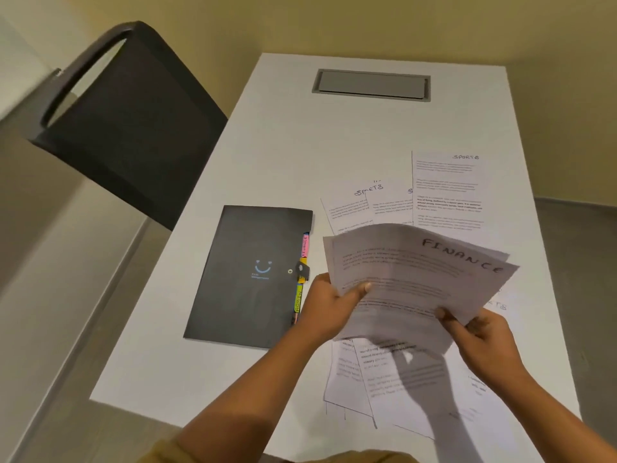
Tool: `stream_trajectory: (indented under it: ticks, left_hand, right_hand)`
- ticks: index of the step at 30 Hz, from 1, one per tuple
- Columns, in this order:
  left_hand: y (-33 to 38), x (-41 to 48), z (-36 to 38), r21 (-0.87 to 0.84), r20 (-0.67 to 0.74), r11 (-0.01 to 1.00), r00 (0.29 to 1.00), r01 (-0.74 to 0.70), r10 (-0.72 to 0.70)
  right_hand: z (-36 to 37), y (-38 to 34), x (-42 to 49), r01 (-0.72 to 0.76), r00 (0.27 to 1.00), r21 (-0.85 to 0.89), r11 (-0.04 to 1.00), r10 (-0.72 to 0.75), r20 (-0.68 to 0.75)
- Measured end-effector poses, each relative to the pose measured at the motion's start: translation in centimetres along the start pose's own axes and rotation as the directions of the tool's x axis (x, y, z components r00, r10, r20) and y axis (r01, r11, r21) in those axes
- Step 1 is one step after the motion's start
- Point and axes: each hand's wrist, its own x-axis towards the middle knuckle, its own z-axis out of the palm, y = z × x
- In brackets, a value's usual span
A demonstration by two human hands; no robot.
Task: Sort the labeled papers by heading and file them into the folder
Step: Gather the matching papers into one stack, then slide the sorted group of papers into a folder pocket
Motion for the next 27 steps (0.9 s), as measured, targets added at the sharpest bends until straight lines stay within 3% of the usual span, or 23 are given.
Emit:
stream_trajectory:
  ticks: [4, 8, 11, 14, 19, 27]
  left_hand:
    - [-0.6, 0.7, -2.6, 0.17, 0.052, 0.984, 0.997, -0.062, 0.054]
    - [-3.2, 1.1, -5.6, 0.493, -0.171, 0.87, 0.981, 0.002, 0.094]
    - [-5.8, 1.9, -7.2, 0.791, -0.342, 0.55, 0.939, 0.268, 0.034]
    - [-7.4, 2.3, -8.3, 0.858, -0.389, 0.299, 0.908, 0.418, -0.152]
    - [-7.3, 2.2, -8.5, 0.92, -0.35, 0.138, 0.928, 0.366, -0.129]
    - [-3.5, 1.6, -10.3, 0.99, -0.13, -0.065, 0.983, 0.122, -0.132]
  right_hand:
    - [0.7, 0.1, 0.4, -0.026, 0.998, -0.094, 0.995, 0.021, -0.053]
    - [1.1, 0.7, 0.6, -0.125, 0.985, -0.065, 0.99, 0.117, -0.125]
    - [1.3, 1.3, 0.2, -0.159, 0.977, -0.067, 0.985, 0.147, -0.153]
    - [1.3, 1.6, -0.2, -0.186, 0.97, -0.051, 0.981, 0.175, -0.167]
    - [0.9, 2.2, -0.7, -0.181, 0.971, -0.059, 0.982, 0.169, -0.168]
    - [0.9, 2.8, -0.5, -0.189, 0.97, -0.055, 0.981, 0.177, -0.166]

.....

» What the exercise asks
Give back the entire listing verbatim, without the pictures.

» Written solution
Tool: `stream_trajectory: (indented under it: ticks, left_hand, right_hand)`
- ticks: index of the step at 30 Hz, from 1, one per tuple
- Columns, in this order:
  left_hand: y (-33 to 38), x (-41 to 48), z (-36 to 38), r21 (-0.87 to 0.84), r20 (-0.67 to 0.74), r11 (-0.01 to 1.00), r00 (0.29 to 1.00), r01 (-0.74 to 0.70), r10 (-0.72 to 0.70)
  right_hand: z (-36 to 37), y (-38 to 34), x (-42 to 49), r01 (-0.72 to 0.76), r00 (0.27 to 1.00), r21 (-0.85 to 0.89), r11 (-0.04 to 1.00), r10 (-0.72 to 0.75), r20 (-0.68 to 0.75)
- Measured end-effector poses, each relative to the pose measured at the motion's start: translation in centimetres along the start pose's own axes and rotation as the directions of the tool's x axis (x, y, z components r00, r10, r20) and y axis (r01, r11, r21) in those axes
- Step 1 is one step after the motion's start
- Point and axes: each hand's wrist, its own x-axis towards the middle knuckle, its own z-axis out of the palm, y = z × x
- In brackets, a value's usual span
A demonstration by two human hands; no robot.
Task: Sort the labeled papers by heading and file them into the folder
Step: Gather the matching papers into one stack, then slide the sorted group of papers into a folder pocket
Motion for the next 27 steps (0.9 s), as measured, targets added at the sharpest bends until straight lines stay within 3% of the usual span, or 23 are given.
Emit:
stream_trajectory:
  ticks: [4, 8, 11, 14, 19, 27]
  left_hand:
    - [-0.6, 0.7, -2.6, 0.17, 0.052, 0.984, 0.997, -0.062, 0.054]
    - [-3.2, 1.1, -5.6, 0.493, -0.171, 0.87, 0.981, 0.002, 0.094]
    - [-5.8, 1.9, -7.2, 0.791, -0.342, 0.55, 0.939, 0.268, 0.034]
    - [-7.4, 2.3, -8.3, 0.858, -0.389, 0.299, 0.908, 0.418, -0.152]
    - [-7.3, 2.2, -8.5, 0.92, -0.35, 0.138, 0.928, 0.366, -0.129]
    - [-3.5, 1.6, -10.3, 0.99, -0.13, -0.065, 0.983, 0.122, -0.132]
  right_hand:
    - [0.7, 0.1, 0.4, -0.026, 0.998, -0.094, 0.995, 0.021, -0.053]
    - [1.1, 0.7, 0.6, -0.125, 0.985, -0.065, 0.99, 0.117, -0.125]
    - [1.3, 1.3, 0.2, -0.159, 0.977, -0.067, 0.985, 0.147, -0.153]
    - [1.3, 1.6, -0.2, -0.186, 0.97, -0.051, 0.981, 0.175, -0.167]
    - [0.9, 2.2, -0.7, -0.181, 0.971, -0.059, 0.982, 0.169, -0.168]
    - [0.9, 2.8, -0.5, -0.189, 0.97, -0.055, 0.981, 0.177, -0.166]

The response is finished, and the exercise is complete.